▶ _Aim of the task_:
Rewrite the full material exactly; no line may be skipped.

▶ _Data for review_:
Start of Block

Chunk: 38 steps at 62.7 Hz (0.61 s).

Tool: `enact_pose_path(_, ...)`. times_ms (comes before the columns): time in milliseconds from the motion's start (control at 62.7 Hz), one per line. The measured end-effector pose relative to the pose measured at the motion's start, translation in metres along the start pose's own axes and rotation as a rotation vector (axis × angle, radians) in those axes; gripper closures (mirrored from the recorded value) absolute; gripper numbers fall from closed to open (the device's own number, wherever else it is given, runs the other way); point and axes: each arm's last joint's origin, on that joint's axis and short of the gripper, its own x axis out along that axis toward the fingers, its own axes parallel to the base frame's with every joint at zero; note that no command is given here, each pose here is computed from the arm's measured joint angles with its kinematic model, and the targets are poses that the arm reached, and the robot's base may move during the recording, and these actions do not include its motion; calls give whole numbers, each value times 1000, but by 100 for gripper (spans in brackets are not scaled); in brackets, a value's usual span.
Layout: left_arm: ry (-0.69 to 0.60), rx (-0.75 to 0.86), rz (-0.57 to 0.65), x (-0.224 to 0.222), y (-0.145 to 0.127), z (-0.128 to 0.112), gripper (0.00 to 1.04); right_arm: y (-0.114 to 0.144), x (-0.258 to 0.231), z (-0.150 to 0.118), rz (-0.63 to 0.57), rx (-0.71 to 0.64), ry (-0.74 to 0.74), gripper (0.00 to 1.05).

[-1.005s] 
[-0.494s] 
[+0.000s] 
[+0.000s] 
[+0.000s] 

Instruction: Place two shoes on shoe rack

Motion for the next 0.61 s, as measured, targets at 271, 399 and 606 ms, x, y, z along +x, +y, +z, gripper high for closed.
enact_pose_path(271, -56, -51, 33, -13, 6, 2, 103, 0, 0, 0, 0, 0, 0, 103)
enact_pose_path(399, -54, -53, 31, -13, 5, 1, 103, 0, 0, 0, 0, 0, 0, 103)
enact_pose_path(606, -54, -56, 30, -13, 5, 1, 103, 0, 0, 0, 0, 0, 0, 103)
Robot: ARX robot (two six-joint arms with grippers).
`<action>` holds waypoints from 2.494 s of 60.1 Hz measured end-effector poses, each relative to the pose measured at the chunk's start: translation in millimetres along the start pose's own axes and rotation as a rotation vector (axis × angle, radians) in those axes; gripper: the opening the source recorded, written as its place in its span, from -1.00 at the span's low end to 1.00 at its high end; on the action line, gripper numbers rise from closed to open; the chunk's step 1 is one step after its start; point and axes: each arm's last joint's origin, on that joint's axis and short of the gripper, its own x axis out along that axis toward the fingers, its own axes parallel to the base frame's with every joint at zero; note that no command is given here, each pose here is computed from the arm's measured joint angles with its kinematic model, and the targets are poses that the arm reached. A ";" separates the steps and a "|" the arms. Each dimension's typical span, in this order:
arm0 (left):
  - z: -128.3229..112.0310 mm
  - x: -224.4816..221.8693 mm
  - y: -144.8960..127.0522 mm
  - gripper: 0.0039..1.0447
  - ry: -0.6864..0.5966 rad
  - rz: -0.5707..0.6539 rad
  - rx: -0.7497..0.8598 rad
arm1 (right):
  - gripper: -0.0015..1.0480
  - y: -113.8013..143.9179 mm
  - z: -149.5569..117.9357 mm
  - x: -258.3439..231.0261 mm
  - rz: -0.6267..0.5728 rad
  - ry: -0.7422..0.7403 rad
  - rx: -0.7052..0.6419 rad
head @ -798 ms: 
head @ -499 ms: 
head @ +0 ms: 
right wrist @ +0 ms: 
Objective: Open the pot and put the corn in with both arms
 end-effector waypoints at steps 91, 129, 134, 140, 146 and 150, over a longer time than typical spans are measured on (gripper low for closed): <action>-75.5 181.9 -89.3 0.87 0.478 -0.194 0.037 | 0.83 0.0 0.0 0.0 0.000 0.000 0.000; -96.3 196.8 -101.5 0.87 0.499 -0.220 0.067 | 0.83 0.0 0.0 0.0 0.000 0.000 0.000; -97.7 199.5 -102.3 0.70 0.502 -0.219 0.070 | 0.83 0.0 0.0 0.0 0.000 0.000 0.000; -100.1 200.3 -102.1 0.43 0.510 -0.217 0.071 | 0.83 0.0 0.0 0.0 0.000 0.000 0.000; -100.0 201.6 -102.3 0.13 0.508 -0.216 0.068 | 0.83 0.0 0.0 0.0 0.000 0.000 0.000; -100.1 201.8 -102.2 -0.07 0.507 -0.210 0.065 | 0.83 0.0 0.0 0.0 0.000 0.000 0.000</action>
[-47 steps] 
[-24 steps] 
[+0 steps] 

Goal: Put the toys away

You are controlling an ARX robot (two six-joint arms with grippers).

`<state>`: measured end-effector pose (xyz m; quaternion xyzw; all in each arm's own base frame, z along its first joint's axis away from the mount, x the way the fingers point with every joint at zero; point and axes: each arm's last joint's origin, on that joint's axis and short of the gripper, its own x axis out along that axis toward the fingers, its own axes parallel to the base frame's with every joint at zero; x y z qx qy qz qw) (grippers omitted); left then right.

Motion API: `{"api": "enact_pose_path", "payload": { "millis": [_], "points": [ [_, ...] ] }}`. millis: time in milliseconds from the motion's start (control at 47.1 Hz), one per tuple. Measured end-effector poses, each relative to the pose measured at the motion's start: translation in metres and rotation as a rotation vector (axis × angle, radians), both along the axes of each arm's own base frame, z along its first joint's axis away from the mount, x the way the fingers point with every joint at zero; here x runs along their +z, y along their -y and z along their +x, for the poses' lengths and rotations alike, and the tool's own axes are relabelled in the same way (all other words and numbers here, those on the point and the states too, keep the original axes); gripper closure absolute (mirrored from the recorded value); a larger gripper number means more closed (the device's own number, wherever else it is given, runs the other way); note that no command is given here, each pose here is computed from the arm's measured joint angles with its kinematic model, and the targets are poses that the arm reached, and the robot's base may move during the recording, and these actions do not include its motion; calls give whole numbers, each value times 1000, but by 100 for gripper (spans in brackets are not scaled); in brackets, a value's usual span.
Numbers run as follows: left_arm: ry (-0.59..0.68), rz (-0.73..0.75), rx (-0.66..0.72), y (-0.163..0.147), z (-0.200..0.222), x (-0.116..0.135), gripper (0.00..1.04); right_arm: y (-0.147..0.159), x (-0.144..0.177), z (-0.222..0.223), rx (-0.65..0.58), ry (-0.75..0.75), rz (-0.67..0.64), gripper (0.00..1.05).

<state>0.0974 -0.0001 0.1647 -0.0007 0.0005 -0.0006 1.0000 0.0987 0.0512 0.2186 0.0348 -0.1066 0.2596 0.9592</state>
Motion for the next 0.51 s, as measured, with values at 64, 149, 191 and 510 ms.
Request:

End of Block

▶ _Problem solution_:
Chunk: 38 steps at 62.7 Hz (0.61 s).

Tool: `enact_pose_path(_, ...)`. times_ms (comes before the columns): time in milliseconds from the motion's start (control at 62.7 Hz), one per line. The measured end-effector pose relative to the pose measured at the motion's start, translation in metres along the start pose's own axes and rotation as a rotation vector (axis × angle, radians) in those axes; gripper closures (mirrored from the recorded value) absolute; gripper numbers fall from closed to open (the device's own number, wherever else it is given, runs the other way); point and axes: each arm's last joint's origin, on that joint's axis and short of the gripper, its own x axis out along that axis toward the fingers, its own axes parallel to the base frame's with every joint at zero; note that no command is given here, each pose here is computed from the arm's measured joint angles with its kinematic model, and the targets are poses that the arm reached, and the robot's base may move during the recording, and these actions do not include its motion; calls give whole numbers, each value times 1000, but by 100 for gripper (spans in brackets are not scaled); in brackets, a value's usual span.
Layout: left_arm: ry (-0.69 to 0.60), rx (-0.75 to 0.86), rz (-0.57 to 0.65), x (-0.224 to 0.222), y (-0.145 to 0.127), z (-0.128 to 0.112), gripper (0.00 to 1.04); right_arm: y (-0.114 to 0.144), x (-0.258 to 0.231), z (-0.150 to 0.118), rz (-0.63 to 0.57), rx (-0.71 to 0.64), ry (-0.74 to 0.74), gripper (0.00 to 1.05).

[-1.005s] 
[-0.494s] 
[+0.000s] 
[+0.000s] 
[+0.000s] 

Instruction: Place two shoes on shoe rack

Motion for the next 0.61 s, as measured, targets at 271, 399 and 606 ms, x, y, z along +x, +y, +z, gripper high for closed.
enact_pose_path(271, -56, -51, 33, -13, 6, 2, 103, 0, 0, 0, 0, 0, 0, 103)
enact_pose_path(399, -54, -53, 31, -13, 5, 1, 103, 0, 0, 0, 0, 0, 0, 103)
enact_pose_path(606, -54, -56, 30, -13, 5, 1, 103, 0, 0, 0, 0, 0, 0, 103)
Robot: ARX robot (two six-joint arms with grippers).
`<action>` holds waypoints from 2.494 s of 60.1 Hz measured end-effector poses, each relative to the pose measured at the chunk's start: translation in millimetres along the start pose's own axes and rotation as a rotation vector (axis × angle, radians) in those axes; gripper: the opening the source recorded, written as its place in its span, from -1.00 at the span's low end to 1.00 at its high end; on the action line, gripper numbers rise from closed to open; the chunk's step 1 is one step after its start; point and axes: each arm's last joint's origin, on that joint's axis and short of the gripper, its own x axis out along that axis toward the fingers, its own axes parallel to the base frame's with every joint at zero; note that no command is given here, each pose here is computed from the arm's measured joint angles with its kinematic model, and the targets are poses that the arm reached. A ";" separates the steps and a "|" the arms. Each dimension's typical span, in this order:
arm0 (left):
  - z: -128.3229..112.0310 mm
  - x: -224.4816..221.8693 mm
  - y: -144.8960..127.0522 mm
  - gripper: 0.0039..1.0447
  - ry: -0.6864..0.5966 rad
  - rz: -0.5707..0.6539 rad
  - rx: -0.7497..0.8598 rad
arm1 (right):
  - gripper: -0.0015..1.0480
  - y: -113.8013..143.9179 mm
  - z: -149.5569..117.9357 mm
  - x: -258.3439..231.0261 mm
  - rz: -0.6267..0.5728 rad
  - ry: -0.7422..0.7403 rad
  - rx: -0.7052..0.6419 rad
head @ -798 ms: 
head @ -499 ms: 
head @ +0 ms: 
right wrist @ +0 ms: 
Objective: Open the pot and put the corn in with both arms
 end-effector waypoints at steps 91, 129, 134, 140, 146 and 150, over a longer time than typical spans are measured on (gripper low for closed): <action>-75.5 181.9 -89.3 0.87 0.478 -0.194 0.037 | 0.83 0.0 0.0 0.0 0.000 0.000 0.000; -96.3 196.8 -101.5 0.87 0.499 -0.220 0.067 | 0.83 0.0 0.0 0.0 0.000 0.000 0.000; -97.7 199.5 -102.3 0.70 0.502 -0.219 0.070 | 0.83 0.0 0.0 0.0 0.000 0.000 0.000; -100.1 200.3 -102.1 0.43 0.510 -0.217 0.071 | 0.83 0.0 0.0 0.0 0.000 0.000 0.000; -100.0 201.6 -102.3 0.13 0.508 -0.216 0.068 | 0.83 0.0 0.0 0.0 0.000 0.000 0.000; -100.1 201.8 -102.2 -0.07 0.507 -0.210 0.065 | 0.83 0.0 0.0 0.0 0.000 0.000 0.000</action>
[-47 steps] 
[-24 steps] 
[+0 steps] 

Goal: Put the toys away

You are controlling an ARX robot (two six-joint arms with grippers).

`<state>`: measured end-effector pose (xyz m; quaternion xyzw; all in each arm's own base frame, z along its first joint's axis away from the mount, x the way the fingers point with every joint at zero; point and axes: each arm's last joint's origin, on that joint's axis and short of the gripper, its own x axis out along that axis toward the fingers, its own axes parallel to the base frame's with every joint at zero; x y z qx qy qz qw) (grippers omitted); left then right.

Motion API: `{"api": "enact_pose_path", "payload": { "millis": [_], "points": [ [_, ...] ] }}`. millis: time in milliseconds from the motion's start (control at 47.1 Hz), one per tuple. Measured end-effector poses, each relative to the pose measured at the motion's start: translation in metres and rotation as a rotation vector (axis × angle, radians), both along the axes of each arm's own base frame, z along its first joint's axis away from the mount, x the way the fingers point with every joint at zero; here x runs along their +z, y along their -y and z along their +x, for the poses' lengths and rotations alike, and the tool's own axes are relabelled in the same way (all other words and numbers here, those on the point and the states too, keep the original axes); gripper closure absolute (mirrored from the recorded value); a larger gripper number means more closed (the device's own number, wherever else it is given, runs the other way); note that no command is given here, each pose here is computed from the arm's measured joint angles with its kinematic model, and the targets are poses that the arm reached, and the robot's base may move during the recording, and these actions do not include its motion; calls give whole numbers, each value times 1000, but by 100 for gripper (spans in brackets are not scaled); in brackets, a value's usual span.
Numbers run as follows: left_arm: ry (-0.59..0.68), rz (-0.73..0.75), rx (-0.66..0.72), y (-0.163..0.147), z (-0.200..0.222), x (-0.116..0.135), gripper (0.00..1.04); right_arm: y (-0.147..0.159), x (-0.144..0.177), z (-0.222..0.223), rx (-0.65..0.58), ry (-0.75..0.75), rz (-0.67..0.64), gripper (0.00..1.05).

<state>0.0974 -0.0001 0.1647 -0.0007 0.0005 -0.0006 1.0000 0.0987 0.0512 0.2186 0.0348 -0.1066 0.2596 0.9592</state>
Motion for the next 0.51 s, as measured, with values at 64, 149, 191 and 510 ms.
Request:

The output above is complete.